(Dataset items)

☆ ☆ ☆ ☆ ☆ ☆ ☆

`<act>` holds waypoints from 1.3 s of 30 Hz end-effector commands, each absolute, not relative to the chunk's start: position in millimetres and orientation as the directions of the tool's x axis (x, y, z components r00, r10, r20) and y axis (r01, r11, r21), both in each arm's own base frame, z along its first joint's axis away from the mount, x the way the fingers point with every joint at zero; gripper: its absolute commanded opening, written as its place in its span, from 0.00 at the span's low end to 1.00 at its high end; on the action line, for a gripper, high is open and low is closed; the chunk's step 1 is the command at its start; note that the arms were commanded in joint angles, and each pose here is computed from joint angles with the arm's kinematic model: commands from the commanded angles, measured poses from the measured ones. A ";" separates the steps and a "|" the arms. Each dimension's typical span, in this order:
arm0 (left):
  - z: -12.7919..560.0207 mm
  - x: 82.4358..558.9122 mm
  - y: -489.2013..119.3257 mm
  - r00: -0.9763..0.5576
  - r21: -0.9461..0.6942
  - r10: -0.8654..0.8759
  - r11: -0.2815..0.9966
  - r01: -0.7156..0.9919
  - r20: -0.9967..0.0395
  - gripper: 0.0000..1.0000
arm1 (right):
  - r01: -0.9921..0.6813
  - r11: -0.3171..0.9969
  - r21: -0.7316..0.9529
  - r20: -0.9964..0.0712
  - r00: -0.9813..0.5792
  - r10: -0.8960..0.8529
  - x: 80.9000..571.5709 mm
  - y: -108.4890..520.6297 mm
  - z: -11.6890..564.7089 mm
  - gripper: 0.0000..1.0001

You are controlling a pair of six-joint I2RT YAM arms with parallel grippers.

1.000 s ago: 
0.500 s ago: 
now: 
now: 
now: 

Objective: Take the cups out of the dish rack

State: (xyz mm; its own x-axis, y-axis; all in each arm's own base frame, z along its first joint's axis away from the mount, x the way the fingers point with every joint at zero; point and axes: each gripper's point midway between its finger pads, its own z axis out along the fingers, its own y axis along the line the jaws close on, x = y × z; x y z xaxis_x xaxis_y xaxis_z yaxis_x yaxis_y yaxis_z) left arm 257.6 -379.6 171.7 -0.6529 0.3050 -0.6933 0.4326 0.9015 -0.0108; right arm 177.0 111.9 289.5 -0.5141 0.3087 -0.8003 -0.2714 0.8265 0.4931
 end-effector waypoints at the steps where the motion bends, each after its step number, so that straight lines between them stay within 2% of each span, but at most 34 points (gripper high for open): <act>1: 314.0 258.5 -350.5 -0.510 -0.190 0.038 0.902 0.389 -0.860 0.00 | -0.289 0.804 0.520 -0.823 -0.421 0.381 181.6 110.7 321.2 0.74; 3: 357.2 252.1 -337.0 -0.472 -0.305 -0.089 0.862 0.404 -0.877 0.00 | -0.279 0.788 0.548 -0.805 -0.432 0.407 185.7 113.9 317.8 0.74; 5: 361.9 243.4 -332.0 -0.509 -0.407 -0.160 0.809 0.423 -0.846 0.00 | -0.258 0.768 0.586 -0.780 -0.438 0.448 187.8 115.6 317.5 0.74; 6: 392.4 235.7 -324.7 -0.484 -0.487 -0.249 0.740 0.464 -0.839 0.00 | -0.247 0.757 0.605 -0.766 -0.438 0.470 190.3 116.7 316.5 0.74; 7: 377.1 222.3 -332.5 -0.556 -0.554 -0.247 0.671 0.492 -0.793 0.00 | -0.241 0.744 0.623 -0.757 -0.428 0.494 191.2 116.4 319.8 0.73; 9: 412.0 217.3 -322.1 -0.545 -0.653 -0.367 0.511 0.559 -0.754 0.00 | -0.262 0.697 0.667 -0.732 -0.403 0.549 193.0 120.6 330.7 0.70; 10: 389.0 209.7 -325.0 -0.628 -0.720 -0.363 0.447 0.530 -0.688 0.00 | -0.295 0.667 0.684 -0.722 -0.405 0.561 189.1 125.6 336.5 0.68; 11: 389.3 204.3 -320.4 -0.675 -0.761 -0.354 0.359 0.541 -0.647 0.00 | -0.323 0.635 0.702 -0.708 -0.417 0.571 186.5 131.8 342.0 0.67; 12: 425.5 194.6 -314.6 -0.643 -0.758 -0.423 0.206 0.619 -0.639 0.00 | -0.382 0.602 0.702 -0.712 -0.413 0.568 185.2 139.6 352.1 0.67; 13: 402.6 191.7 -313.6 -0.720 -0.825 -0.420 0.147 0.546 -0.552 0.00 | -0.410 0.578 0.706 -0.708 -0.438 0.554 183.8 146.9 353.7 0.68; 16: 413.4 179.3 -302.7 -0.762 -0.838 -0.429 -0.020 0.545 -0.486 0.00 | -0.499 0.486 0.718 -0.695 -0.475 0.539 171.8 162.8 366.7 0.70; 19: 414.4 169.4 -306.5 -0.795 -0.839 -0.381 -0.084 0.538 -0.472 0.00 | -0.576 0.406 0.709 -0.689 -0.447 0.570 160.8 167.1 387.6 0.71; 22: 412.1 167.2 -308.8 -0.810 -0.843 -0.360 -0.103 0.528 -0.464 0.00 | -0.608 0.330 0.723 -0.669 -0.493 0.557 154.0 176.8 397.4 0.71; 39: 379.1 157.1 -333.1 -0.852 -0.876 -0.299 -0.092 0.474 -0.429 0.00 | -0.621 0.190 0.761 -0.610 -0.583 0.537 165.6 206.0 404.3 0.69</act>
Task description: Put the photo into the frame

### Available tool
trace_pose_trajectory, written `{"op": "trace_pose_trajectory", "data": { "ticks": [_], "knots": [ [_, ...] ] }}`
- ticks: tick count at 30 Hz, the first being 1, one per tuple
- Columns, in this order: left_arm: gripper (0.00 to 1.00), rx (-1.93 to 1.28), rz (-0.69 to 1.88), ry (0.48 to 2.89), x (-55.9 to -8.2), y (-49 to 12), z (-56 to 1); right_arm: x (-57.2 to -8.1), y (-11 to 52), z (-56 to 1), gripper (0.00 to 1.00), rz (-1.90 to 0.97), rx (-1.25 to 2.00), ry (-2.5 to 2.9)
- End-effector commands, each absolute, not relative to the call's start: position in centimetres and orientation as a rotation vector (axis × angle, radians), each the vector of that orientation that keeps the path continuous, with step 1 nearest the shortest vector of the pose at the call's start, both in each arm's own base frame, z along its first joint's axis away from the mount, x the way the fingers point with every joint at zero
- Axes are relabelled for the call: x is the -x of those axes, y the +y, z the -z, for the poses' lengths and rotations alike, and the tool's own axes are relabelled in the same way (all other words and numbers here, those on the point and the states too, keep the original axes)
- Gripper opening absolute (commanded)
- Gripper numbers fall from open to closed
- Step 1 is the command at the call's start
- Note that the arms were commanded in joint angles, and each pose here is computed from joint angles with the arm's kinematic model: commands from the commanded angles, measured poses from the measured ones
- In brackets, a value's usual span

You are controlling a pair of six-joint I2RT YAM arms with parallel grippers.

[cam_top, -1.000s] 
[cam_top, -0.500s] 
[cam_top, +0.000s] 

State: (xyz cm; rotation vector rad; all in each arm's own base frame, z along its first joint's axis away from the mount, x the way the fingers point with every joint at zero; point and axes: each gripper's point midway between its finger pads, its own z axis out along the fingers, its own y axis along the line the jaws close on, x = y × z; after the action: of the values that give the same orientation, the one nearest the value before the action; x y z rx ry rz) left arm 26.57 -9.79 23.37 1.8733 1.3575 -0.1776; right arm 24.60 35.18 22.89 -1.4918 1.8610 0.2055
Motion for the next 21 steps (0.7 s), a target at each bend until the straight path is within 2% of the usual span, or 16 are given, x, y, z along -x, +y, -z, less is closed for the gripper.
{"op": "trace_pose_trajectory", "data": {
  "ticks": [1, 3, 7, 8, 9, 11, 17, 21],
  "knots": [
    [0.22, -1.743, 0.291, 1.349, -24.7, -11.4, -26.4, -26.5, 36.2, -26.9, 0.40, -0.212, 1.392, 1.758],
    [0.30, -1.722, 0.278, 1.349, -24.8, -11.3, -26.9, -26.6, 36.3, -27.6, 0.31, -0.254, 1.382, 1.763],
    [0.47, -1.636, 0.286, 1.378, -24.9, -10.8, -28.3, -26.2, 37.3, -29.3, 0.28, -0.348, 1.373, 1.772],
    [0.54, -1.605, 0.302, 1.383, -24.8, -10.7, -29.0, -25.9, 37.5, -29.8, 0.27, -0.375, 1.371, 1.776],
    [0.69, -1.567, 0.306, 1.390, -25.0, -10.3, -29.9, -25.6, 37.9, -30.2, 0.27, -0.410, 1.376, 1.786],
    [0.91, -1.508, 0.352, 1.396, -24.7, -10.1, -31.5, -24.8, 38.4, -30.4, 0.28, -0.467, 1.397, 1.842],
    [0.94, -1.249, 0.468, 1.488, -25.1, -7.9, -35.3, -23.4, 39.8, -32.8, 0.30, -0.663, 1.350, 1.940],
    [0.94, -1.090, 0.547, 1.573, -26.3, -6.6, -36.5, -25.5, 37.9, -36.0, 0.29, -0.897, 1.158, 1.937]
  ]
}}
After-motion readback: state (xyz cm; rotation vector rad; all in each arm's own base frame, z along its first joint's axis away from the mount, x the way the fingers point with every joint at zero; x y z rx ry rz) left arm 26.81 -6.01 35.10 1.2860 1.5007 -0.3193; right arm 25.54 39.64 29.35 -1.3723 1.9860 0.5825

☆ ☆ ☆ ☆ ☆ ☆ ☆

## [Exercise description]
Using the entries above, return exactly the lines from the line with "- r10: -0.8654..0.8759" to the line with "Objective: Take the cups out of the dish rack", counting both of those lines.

## [Answer to the exercise]
  - r10: -0.8654..0.8759
  - r11: -0.2815..0.9966
  - r01: -0.7156..0.9919
  - r20: -0.9967..0.0395
  - gripper: 0.0000..1.0000
arm1 (right):
  - r01: -0.9921..0.6813
  - r11: -0.3171..0.9969
  - r21: -0.7316..0.9529
  - r20: -0.9964..0.0712
  - r00: -0.9813..0.5792
  - r10: -0.8960..0.8529
  - x: 80.9000..571.5709 mm
  - y: -108.4890..520.6297 mm
  - z: -11.6890..564.7089 mm
  - gripper: 0.0000..1.0001

You are controlling a pair of six-joint I2RT YAM arms with parallel grippers.

1.000 s ago: 
0.500 s ago: 
now: 
now: 
now: 

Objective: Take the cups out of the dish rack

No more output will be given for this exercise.